The forged prescriptions traced back to just a few individuals.  One of the forgers, P.R., signed a dentist’s name on 56 of 59 oxycodone prescriptions that P.R. was then able to get filled at five CVS locations.  CVS pharmacists filled these prescriptions even though CVS banned P.R. in 2011 and its computer system contained notes warning that P.R. had tried to fill forged prescriptions in the past.  P.R. managed to circumvent the ban by opening a new patient profile using her own Arizona driver’s license number but with a different last name.  The government alleged that CVS should have known that the new profile was really P.R.’s, and that the quantities and frequency of P.R.’s oxycodone prescriptions were excessive, especially coming from a dentist.  Moreover, the government alleged, even if CVS had believed the prescriptions to be real, there were red flags that P.R. was “doctor shopping,” including the fact that P.R. presented oxycodone prescriptions from two different providers during a single week at one CVS store.

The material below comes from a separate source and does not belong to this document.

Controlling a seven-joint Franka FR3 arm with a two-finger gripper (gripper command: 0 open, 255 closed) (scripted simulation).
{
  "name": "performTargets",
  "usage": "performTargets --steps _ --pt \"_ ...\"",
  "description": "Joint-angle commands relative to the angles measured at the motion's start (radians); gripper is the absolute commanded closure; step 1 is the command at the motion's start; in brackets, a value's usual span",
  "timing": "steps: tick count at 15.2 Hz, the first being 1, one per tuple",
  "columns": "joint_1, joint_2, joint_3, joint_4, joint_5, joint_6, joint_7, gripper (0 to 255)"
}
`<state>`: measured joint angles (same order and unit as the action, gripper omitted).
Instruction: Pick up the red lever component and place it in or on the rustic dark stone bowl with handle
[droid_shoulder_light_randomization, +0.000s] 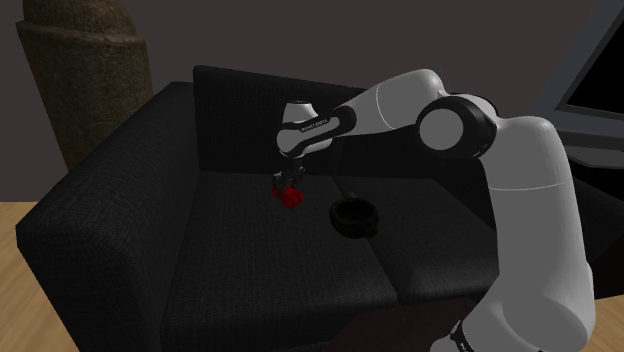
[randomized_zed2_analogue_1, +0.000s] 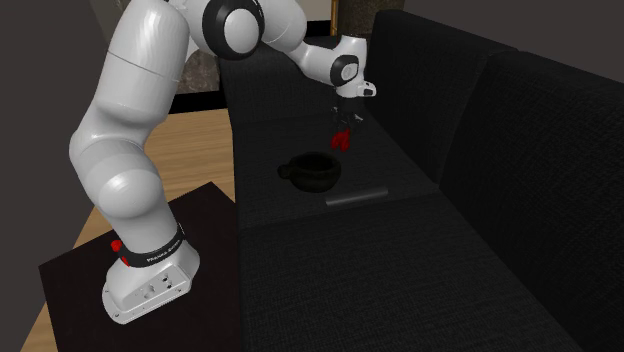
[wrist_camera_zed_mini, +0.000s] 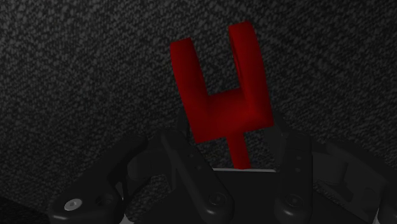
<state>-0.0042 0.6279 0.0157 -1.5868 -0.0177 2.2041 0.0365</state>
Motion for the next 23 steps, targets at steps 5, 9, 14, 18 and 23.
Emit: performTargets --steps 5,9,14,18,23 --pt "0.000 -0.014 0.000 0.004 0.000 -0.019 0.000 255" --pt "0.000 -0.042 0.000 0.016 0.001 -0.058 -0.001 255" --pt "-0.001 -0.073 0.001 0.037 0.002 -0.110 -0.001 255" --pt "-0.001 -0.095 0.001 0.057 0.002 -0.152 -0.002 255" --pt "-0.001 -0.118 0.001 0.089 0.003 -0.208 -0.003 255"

Another forger, E.M., signed a dentist’s name on 131 prescriptions for hydrocodone – another highly addictive opioid – and then had them filled at eight CVS stores.  One of those stores, in South Dennis, Mass., filled 29 forged prescriptions for E.M. in just six months.  Those 29 prescriptions totaled 1,290 pills of hydrocodone, or seven pills a day.  At a different CVS store, E.M. was able to fill 28 prescriptions that she had forged for herself and three other alleged patients even though the prescriptions were identical except for the patient name and even though E.M. presented some of the prescriptions just days apart.  CVS also filled 107 prescriptions that bore the dentist’s Massachusetts address, even though, by then, the dentist had closed her Massachusetts practice and moved to Maine.  CVS pharmacists could have discovered that the address on these prescriptions was no longer valid had they called the phone number on the prescriptions or checked the DEA’s website.

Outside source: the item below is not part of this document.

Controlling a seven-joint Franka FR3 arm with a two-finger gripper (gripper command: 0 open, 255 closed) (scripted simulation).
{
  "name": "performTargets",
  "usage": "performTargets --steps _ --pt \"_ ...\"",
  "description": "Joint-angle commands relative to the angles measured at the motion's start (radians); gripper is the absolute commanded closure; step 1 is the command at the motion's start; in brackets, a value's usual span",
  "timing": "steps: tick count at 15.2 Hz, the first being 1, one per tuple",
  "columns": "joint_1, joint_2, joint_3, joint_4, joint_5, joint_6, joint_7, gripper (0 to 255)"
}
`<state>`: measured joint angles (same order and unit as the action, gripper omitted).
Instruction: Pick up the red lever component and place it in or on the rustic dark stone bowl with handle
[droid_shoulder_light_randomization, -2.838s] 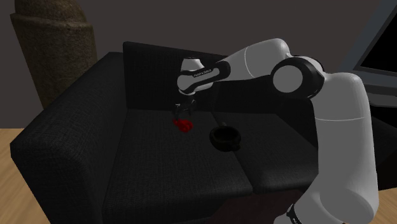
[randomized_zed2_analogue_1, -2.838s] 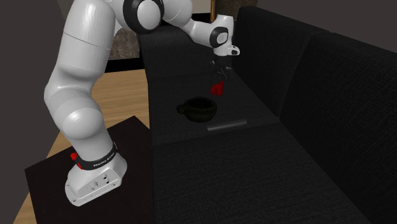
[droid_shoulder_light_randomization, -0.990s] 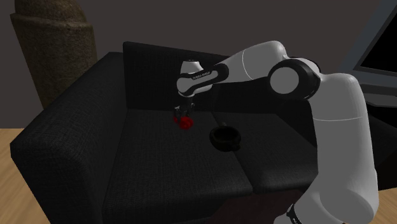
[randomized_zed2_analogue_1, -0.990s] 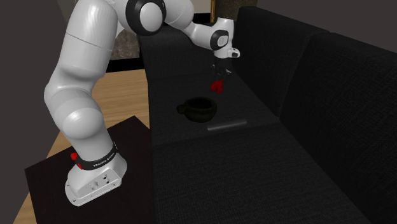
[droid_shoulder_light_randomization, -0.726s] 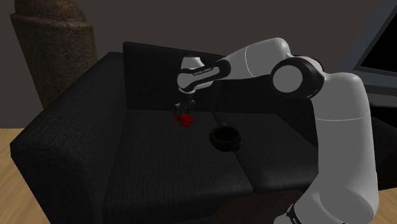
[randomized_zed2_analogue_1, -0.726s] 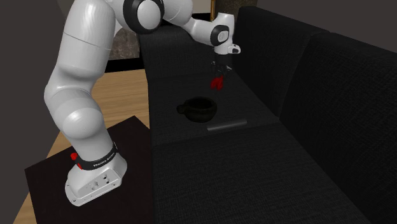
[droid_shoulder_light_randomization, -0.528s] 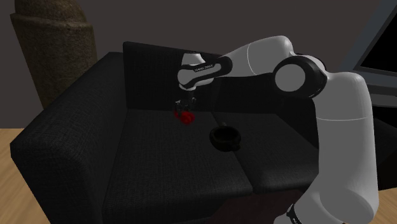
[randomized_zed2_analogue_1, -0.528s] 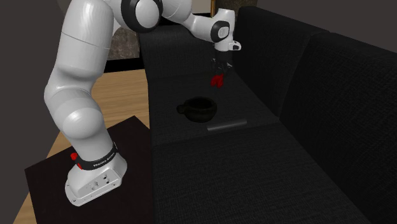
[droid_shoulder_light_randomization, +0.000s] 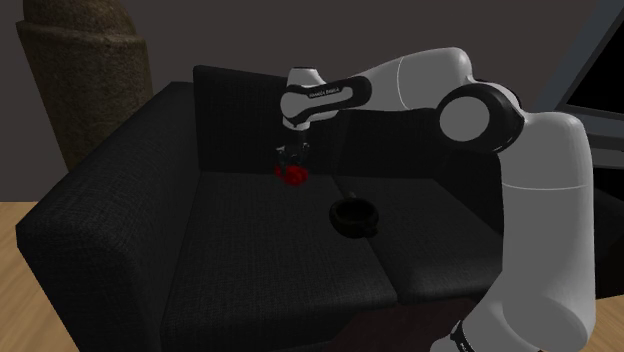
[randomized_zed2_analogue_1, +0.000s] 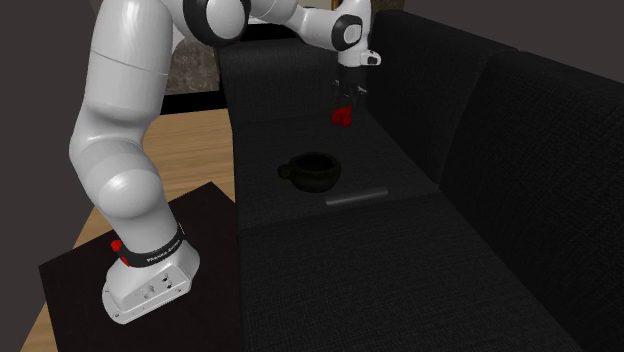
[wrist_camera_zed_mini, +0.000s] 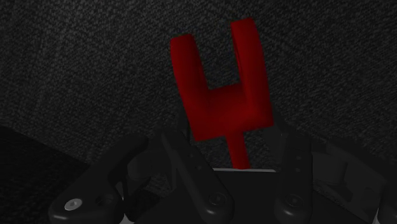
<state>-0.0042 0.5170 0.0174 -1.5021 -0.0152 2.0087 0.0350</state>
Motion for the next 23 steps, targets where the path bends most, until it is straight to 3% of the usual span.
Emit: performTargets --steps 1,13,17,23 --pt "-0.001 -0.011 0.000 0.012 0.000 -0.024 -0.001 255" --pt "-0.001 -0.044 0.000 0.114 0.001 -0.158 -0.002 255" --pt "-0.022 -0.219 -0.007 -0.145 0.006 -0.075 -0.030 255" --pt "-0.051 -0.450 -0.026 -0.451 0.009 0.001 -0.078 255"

Yet another forger, E.D., was able to fill fake prescriptions for hydrocodone and methadone over 200 times at CVS stores.  CVS filled the prescriptions, on which E.D. had forged the name of an emergency room physician who according to the prescriptions worked at Brigham & Women’s Hospital in Boston, even though: (a) the physician did not work at Brigham & Women’s Hospital; (b) the prescriptions were issued more often and for larger pill quantities than is normal for prescriptions issued by an ER physician; and (c) 21 of the prescriptions, which were presented and picked up by E.D., a man, purported to be for female patients (and all were filled by the same CVS pharmacy).

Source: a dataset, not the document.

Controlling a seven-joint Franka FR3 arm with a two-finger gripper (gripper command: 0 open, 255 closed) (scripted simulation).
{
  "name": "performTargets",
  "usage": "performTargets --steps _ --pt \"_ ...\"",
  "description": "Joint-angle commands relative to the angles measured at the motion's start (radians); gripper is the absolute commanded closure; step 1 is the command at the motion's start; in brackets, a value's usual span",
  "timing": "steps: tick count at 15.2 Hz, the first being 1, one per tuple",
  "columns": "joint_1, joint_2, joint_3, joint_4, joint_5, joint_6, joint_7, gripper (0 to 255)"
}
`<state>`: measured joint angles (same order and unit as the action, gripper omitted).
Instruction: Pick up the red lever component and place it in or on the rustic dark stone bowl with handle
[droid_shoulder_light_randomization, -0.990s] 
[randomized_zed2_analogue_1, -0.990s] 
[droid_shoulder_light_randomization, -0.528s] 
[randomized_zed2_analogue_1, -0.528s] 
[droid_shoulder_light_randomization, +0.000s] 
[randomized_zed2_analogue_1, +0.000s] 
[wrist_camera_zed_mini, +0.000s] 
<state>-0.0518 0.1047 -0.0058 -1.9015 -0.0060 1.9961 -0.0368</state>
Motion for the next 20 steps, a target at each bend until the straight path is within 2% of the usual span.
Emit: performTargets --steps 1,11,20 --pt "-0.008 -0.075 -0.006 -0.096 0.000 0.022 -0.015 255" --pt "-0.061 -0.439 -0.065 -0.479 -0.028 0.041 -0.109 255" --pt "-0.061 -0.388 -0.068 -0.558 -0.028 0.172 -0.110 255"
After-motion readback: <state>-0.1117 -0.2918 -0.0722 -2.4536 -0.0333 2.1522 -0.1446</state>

Under DEA regulations, pharmacists dispensing the drugs have a responsibility to ensure that he/she is filling only valid prescriptions written for a legitimate medical purpose by a practitioner acting in the usual course of his/her professional practice.  Fulfilling this responsibility requires identifying and resolving red flags that, individually or collectively, indicate a prescription may be forged or otherwise invalid. 

This case was brought as part of the federal response to New England’s opioid crisis.  Prescription opioids are habit-forming drugs that lead to the use of other addictive drugs such a heroin.  Overdoses from both prescription drugs and heroin have climbed substantially in recent years.

U.S. Attorney Ortiz and DEA SAC Ferguson made the announcement today.